How does XML affect the data management organization? What we're seeing is the introduction of yet another technology into our environment. Web developers have realized that they must provide their users with access to corporate data. This is a good thing. However, XML represents an entirely new standard developed to accommodate this requirement, including new techniques for describing data structures. So we have another data definition language standard. Did we really need another one?

We are now faced with answering the following questions.

  • What infrastructure do we need to establish to ensure that DTD specifications are available for sharing across Web applications?
  • What naming standards should we follow for XML tags? (Some people are suggesting that the database column names can be used as the tag names, while others consider these names to be too cryptic.)
  • How do we ensure that the integrity rules a DTD specifies are consistent with the rules incorporated into our data models?
  • How do we manage the data embedded into XML documents?
  • Is there any data that is held only in XML documents that should be made available for sharing enterprisewide?
  • Are there situations in which XML can serve as the master data store for a portion of an enterprise's data?

As with any new technology, care must be taken to ensure that XML is properly integrated into the overall data management strategy.

XML and Metadata Integration

Vendors have been rushing to incorporate support for XML into their products. With each new release, more products will be able to import and export their metadata through XML documents. Does this mean that our metadata integration issues have been resolved? Hardly! Each vendor is creating DTDs that describe their product's metadata schema. Most often, this schema is unique to their product line. If a product could not share its metadata with other tools prior to XML, it is unlikely that it will be able to share its metadata once formatted as an XML document. It is not enough to generate XML syntax. To share metadata, products must share DTDs. To share DTDs, vendors must agree on a common metadata model.
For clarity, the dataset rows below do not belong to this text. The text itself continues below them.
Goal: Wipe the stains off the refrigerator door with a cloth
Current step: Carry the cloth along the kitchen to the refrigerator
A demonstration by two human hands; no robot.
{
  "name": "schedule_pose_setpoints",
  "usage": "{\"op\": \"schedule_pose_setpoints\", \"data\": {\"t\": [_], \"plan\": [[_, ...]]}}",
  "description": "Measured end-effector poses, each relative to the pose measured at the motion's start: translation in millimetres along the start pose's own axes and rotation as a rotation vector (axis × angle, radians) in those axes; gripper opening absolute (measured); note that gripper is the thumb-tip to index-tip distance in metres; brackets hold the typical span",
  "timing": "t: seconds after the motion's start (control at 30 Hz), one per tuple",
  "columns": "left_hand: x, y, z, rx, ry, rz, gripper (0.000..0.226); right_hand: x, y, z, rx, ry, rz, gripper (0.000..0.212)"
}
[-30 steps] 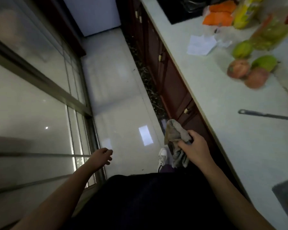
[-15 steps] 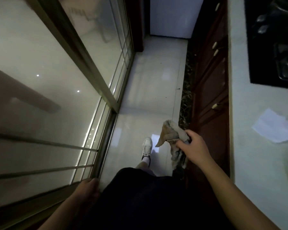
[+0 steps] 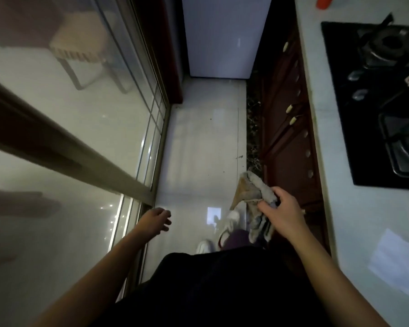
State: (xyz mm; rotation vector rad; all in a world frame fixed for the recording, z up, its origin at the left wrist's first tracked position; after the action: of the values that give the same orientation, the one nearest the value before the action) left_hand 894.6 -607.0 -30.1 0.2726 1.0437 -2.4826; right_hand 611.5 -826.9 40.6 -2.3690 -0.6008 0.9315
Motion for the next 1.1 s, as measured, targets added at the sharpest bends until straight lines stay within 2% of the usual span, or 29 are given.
{"op": "schedule_pose_setpoints", "data": {"t": [0.13,0.4,0.63,0.83,1.1], "plan": [[-13,64,37,-0.021,-0.017,0.028,0.016,-5,73,-41,0.014,-0.010,-0.036,0.021],[-45,120,32,-0.361,-0.228,0.223,0.025,-11,207,-166,-0.111,-0.168,-0.163,0.015],[-81,158,49,-0.467,-0.306,0.293,0.023,3,300,-276,-0.195,-0.229,-0.246,0.010],[-128,276,128,-0.397,-0.303,0.233,0.029,12,374,-350,-0.159,-0.201,-0.209,0.012],[-168,453,319,-0.067,-0.021,-0.019,0.017,-17,446,-415,-0.040,-0.073,-0.075,0.018]]}}
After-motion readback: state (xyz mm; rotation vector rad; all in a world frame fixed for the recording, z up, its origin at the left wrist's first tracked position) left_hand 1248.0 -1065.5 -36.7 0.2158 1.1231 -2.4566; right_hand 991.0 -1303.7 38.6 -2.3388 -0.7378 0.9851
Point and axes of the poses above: each hand's wrist, its own y-axis towards the middle knuckle, its own x-axis out of the palm, z = x × y, the point moved 4 cm from there along y, towards the middle knuckle, and after that the axes turned 14 degrees about x, right-handed, at the moved point
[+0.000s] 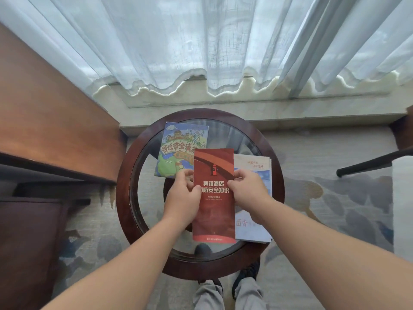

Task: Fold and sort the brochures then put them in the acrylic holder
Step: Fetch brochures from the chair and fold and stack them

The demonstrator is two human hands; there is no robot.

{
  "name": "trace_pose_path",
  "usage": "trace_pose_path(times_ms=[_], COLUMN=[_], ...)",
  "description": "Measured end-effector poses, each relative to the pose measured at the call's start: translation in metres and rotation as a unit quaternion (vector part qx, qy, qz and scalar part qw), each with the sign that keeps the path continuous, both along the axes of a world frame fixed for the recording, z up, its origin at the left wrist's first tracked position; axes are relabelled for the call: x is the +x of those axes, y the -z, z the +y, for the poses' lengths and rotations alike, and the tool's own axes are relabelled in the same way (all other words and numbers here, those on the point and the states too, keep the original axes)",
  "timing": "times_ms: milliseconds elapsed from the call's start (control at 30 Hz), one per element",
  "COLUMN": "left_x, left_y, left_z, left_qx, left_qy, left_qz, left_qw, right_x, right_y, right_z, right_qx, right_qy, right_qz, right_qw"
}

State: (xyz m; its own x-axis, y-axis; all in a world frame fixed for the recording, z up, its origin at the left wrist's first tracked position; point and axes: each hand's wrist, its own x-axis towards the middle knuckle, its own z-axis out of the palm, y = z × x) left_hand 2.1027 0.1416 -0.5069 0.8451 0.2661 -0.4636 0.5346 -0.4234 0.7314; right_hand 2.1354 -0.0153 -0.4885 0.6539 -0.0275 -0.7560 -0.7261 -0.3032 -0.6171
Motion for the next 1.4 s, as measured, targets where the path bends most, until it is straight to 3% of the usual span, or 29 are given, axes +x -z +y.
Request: trace_pose_path(times_ms=[133, 367, 467, 567, 633, 700, 800, 933, 1033, 1100, 1200, 1233, 1300, 1400], left_x=[0.012, 0.032, 0.029, 0.024, 0.025, 0.026, 0.019, -0.014, -0.032, -0.024, 0.027, 0.048, 0.082, 0.111], left_y=[0.007, 0.031, 0.039, 0.046, 0.051, 0.059, 0.073, 0.083, 0.079, 0.072, 0.062, 0.060, 0.061, 0.071], left_z=[-0.041, -0.094, -0.096, -0.097, -0.103, -0.111, -0.104, -0.066, -0.050, -0.047, -0.032, -0.020, 0.009, 0.042], left_qx=[0.052, 0.097, 0.165, 0.284, 0.287, 0.283, 0.305, 0.331, 0.332, 0.322, 0.337, 0.354, 0.358, 0.371], left_qy=[0.078, 0.128, 0.148, 0.212, 0.286, 0.384, 0.438, 0.497, 0.513, 0.469, 0.258, 0.180, 0.089, 0.020], left_qz=[-0.014, 0.013, 0.040, -0.024, -0.096, -0.087, -0.054, -0.075, -0.067, -0.100, -0.124, -0.101, 0.030, 0.132], left_qw=[0.996, 0.987, 0.974, 0.935, 0.909, 0.875, 0.844, 0.798, 0.789, 0.817, 0.897, 0.912, 0.929, 0.919], right_x=[0.000, 0.008, 0.004, 0.005, 0.011, 0.015, 0.011, 0.008, 0.009, 0.010, 0.013, 0.014, 0.014, 0.013], right_y=[0.002, 0.026, 0.035, 0.042, 0.046, 0.050, 0.056, 0.059, 0.057, 0.056, 0.055, 0.055, 0.057, 0.060], right_z=[-0.036, -0.075, -0.078, -0.080, -0.085, -0.089, -0.087, -0.080, -0.079, -0.078, -0.075, -0.074, -0.073, -0.072], right_qx=[-0.152, -0.201, -0.270, -0.329, -0.341, -0.348, -0.365, -0.379, -0.381, -0.379, -0.378, -0.378, -0.381, -0.381], right_qy=[-0.065, -0.088, -0.207, -0.357, -0.426, -0.470, -0.491, -0.492, -0.493, -0.494, -0.496, -0.496, -0.494, -0.494], right_qz=[-0.069, -0.073, -0.093, -0.141, -0.147, -0.136, -0.121, -0.099, -0.088, -0.081, -0.076, -0.075, -0.079, -0.083], right_qw=[0.984, 0.973, 0.936, 0.863, 0.825, 0.800, 0.782, 0.778, 0.777, 0.778, 0.778, 0.778, 0.778, 0.777])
Our industry has a dismal track record on agreeing on a common metadata model. And I see no relief in sight in this area. Currently, several standards groups are working with varying degrees of cooperation on metadata models: The Object Management Group's (OMG) Common Warehouse Metamodel, The Meta Data Coalition (MDC) and Microsoft with their Open Information Model, and the W3C's Resource Description Framework - to name just a few. (At press time, OMG and MDC had just merged - Ed.) It's difficult enough to get a vendor to support one standard, let alone multiple ones. Case in point: when IBM's user group GUIDE presented the company with a standard in 1986, not even IBM chose to use it as the basis of its repository metamodel.

Nothing seems to have changed in the last 20 years. I'm certainly not holding my breath until the standards community delivers a model that any of my vendors will actually build to. What is becoming available, though, are mapping tools that read in disparate XML DTDs and let you do the mapping between them. Mapping tools let you transform the DTD generated by one product into one that another product can import. Unfortunately, the mappings are left as an exercise for us to do.

I applaud any group that takes on the responsibility for developing an industry standard. And I think that XML is an essential component of the Internet infrastructure. But when it comes to integrating metadata across various vendors' products, XML is just a thread that eventually can be used to weave the fabric of an integrated environment. Without a pattern, in the form of a single industry standard metadata model, we're going to end up with a poorly conceived patchwork that meets no one's needs. I'm afraid the metadata emperor may be better off continuing to run around in his birthday suit.